Intervention de Yves Blein

Commission d'enquête Incendie de l'usine Lubrizol — Réunion du 29 octobre 2019 à 16h00
Audition de M. Yves Blein président de l'association nationale des collectivités pour la maîtrise des risques technologiques majeurs amaris

Yves Blein, président de l'Association nationale des collectivités pour la maîtrise des risques technologiques majeurs (Amaris) :

Sur la temporalité des expériences, on sait que les vingt premières minutes sont les plus compliquées parce qu'on ne sait pas quoi dire à la population, il y a un temps de latence - qui a peut-être été trop long pour Lubrizol - nécessaire pour donner consignes éclairées. C'est pourquoi j'insiste auprès de vous sur les améliorations à apporter au moment de la conception des PPI par les préfets afin que les maires y soient bien associés.

Aujourd'hui, le maire, s'il ne souhaite pas trop s'avancer, dispose d'une fiche réflexe fournie par les autorités préfectorales, l'industriel a également la sienne, mais ce n'est pas suffisant.

L'élaboration des schémas d'information, de sauvegarde et de gestion de crise doit être plus collégiale, afin que les élus soient mieux informés et puissent piloter ce qui leur incombe : ils sont censés participer à l'évacuation, mettre des équipements publics équipés à disposition de la population, prendre toute une série de mesures qui nécessitent une bonne synchronisation avec la préfecture, ce qui n'est pas le cas aujourd'hui.

S'agissant des moyens de prévenir, il en existe, et beaucoup de communes qui ont des sites Seveso les utilisent. Je pense, par exemple, aux standards automatiques d'appel qui équipent une partie des communes concernées. Certaines villes, comme Gonfreville-l'Orcher, où se trouve une raffinerie, ont développé leur propre système d'alerte, avec des dispositions particulières à destination des personnes malentendantes. Sur cet aspect, on progresse donc beaucoup.
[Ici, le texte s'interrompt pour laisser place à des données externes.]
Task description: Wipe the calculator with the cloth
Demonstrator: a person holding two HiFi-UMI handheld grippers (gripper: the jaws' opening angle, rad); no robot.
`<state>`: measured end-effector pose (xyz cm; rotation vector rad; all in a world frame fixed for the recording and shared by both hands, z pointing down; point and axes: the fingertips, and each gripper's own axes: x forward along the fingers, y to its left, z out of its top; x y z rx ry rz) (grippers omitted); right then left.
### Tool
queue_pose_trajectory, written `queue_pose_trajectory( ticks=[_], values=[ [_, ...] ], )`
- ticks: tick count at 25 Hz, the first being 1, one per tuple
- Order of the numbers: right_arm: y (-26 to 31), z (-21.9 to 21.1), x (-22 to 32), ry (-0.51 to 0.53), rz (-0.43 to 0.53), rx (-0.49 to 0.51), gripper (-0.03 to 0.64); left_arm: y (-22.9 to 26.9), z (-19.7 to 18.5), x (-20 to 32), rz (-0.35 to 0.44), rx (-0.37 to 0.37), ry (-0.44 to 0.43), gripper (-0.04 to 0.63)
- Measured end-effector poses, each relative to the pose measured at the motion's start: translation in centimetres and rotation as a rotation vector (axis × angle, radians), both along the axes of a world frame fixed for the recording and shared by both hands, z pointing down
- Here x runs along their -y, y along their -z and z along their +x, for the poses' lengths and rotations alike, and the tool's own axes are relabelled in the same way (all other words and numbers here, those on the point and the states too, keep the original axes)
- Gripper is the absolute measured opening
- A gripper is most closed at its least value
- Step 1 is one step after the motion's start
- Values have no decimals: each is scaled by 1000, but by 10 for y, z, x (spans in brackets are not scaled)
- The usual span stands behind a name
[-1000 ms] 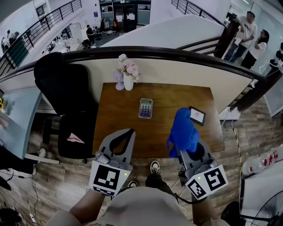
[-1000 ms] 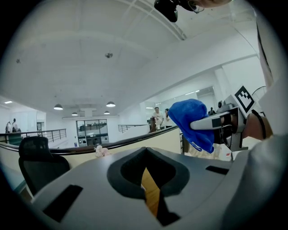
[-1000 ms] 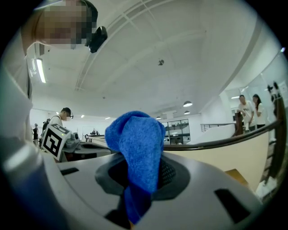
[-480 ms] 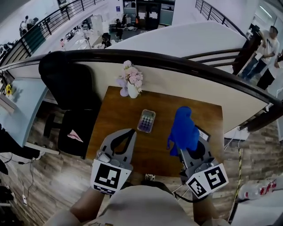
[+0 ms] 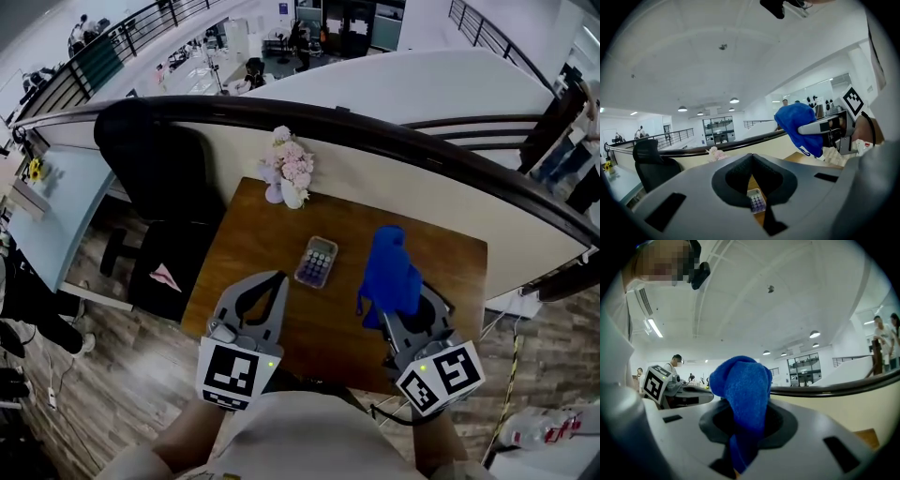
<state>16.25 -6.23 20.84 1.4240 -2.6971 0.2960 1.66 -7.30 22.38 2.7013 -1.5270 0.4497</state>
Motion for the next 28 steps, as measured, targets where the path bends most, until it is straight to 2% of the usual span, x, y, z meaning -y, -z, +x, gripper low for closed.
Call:
queue_pose_trajectory(
  ticks=[15,28],
  values=[
    [-61,-25,48,-12,-137,-28,100,-51,-15,45,-129,8,-73,2],
    [-179,-42,136,34,-284,-137,100,-169,-9,102,-322,10,-115,2]
  ],
)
Sur la sensibilisation de la population, les dispositions réglementaires ne sont pas suffisantes ; pour autant, il n'en faut pas plus. Il existe des commissions de suivi de site (CSS), qui sont des lieux d'information, mais, pour avoir participé à la CSS de la raffinerie de Feyzin, ce sont des instances un peu magistrales dans lesquelles le préfet, les services d'incendie et de secours, les élus et quelques habitants reçoivent une information technique de haut niveau. Seulement deux habitants y assistaient ! On n'y pratique pas du tout la vulgarisation qui permettrait à la population de comprendre, de se familiariser avec la situation ou de savoir ce qu'il y a de l'autre côté du mur de l'usine.

Dans ma commune, nous avons mis en place une conférence riveraine qui se réunit trois fois par an. Elle comprend le directeur du site, le maire et quarante riverains, et permet de faire le point sur l'activité de l'usine, pas seulement sur les risques, mais aussi sur les questions de santé ou d'emploi.

On peut donc favoriser la culture du risque sans créer de psychose, à condition de mener un travail régulier qui, d'une certaine manière, échappe à la logique réglementaire. Les maires sont les mieux placés pour cela.

Madame la Sénatrice, vous évoquez les aspects spécifiques de l'accident de Lubrizol. On ne peut y répondre que par la mise en place d'un observatoire de la santé, sur plusieurs années, des personnes qui se sont trouvées sous le panache, pour évaluer ses éventuelles conséquences sanitaires. C'est une situation particulière, le dernier panache dont nous avons entendu parler était celui de Tchernobyl, auquel on ne peut pas ne pas penser, même si ses conséquences auront sans doute été très différentes.